SECTION 4. Representations, Warranties and Covenants of the Company. The
Company hereby represents and warrants to, and covenants with, the Purchaser as
follows:
4.1 Organization and Qualification. The Company is a corporation duly
organized, validly existing and in good standing under the laws of the State of
California and has all requisite corporate power and authority to conduct its
business as currently conducted. The Company is qualified to do business as a
foreign corporation and is in good standing in each jurisdiction in which the
failure to so qualify would have a material adverse effect on the operations of
the Company. The Company is in compliance with all applicable material laws and
other legal requirements applicable to its business, has obtained all
authorizations, consents, approvals, orders, licenses and permits, or has
obtained exemptions from any of the foregoing, necessary for the transaction of
its business, except where the failure to do so does not constitute a material
adverse effect on the condition (financial or otherwise), business, operations
or prospects of the Company.
4.2 Authorized Capital Stock. As of the date hereof, the authorized
capital stock of the Company consists of 50,000,000 shares of Common Stock, no
par value, and 5,000,000 shares of Preferred Stock, no par value. As of November
15, 1995, 21,156,719 shares of Common Stock were validly issued and outstanding,
in compliance with all applicable laws and were fully paid and non-assessable,
and no shares of Preferred Stock were outstanding. Upon consummation of the sale
and purchase of the Shares, the Shares will be validly issued and outstanding in
compliance with all applicable laws and will be fully paid and nonassessable.

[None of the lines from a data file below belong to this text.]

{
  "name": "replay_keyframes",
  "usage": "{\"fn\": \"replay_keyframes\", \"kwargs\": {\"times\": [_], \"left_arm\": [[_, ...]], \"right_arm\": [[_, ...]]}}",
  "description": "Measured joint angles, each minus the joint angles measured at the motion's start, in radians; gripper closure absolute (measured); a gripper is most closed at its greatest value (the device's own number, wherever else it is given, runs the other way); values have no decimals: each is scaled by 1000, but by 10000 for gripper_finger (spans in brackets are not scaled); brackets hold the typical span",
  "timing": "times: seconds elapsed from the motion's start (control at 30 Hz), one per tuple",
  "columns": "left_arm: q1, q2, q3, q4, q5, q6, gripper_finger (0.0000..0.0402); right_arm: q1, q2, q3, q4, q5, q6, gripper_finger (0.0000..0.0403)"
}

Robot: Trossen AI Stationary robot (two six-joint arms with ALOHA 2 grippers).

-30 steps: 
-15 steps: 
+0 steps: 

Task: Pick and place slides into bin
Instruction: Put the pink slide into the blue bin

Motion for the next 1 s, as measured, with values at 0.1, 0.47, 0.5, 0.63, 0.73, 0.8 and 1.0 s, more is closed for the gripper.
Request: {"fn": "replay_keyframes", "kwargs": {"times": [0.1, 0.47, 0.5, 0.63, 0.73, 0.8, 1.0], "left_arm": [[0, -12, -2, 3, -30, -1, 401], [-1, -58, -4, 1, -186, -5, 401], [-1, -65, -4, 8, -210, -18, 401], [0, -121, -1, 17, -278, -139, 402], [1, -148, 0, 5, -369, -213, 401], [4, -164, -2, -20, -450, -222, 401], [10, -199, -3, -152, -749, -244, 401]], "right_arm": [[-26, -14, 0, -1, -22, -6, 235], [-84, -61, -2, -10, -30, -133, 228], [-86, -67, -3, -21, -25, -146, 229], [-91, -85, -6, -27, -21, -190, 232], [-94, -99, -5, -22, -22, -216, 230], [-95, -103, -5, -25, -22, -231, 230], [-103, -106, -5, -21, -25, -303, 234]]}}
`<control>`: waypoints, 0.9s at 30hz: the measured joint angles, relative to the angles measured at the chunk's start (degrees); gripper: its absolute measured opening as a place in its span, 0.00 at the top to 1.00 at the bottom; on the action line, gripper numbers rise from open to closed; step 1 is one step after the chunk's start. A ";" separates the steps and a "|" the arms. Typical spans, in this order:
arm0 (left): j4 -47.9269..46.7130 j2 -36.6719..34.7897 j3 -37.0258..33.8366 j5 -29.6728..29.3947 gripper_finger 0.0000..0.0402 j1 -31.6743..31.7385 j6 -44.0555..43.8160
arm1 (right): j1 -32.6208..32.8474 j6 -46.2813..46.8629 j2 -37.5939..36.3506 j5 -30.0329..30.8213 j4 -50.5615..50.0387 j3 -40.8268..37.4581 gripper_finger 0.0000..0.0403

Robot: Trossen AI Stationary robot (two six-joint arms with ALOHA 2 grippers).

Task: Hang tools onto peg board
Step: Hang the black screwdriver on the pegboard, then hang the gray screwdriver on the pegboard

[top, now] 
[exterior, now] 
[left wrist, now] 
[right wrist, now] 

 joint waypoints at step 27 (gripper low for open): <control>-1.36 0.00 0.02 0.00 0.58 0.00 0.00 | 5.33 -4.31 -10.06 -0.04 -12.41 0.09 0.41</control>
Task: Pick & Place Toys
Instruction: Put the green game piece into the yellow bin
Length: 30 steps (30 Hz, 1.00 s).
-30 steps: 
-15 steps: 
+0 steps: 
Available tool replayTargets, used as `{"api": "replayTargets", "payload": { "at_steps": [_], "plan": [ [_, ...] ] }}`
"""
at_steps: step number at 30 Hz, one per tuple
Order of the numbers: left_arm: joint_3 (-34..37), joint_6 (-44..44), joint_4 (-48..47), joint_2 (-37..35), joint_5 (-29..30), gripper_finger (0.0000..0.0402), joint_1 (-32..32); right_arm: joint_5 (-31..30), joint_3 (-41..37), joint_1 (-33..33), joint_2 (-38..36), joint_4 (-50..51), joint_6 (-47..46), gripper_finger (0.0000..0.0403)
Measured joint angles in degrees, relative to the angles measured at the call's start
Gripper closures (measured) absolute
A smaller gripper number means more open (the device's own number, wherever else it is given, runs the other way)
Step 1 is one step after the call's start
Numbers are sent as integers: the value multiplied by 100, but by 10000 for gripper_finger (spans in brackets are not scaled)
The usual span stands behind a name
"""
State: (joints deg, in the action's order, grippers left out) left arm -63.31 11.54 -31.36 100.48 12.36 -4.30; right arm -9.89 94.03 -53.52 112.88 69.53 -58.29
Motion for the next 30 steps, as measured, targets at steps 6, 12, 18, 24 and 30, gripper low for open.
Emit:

4.3 Due Execution, Delivery and Performance of the Agreements. The
Company's execution, delivery and performance of the Agreements (a) have been
duly authorized under California law by all requisite corporate action by the
Company, and (b) will not violate any law or the Certif of Incorporation or
Bylaws of the Company or any provision of any material indenture, mortgage,
agreement, contract or other material instrument to which the Company is a party
or by which the Company or any of its properties or assets is bound as of the
date hereof, or result in a breach of or constitute (upon notice or lapse of
time or both) a default under any such material indenture, mortgage, agreement,
contract or other material instrument or result in the creation or imposition of
any lien, security interest, mortgage, pledge, charge or other encumbrance, of
any material nature whatsoever, upon any properties or assets of the Company.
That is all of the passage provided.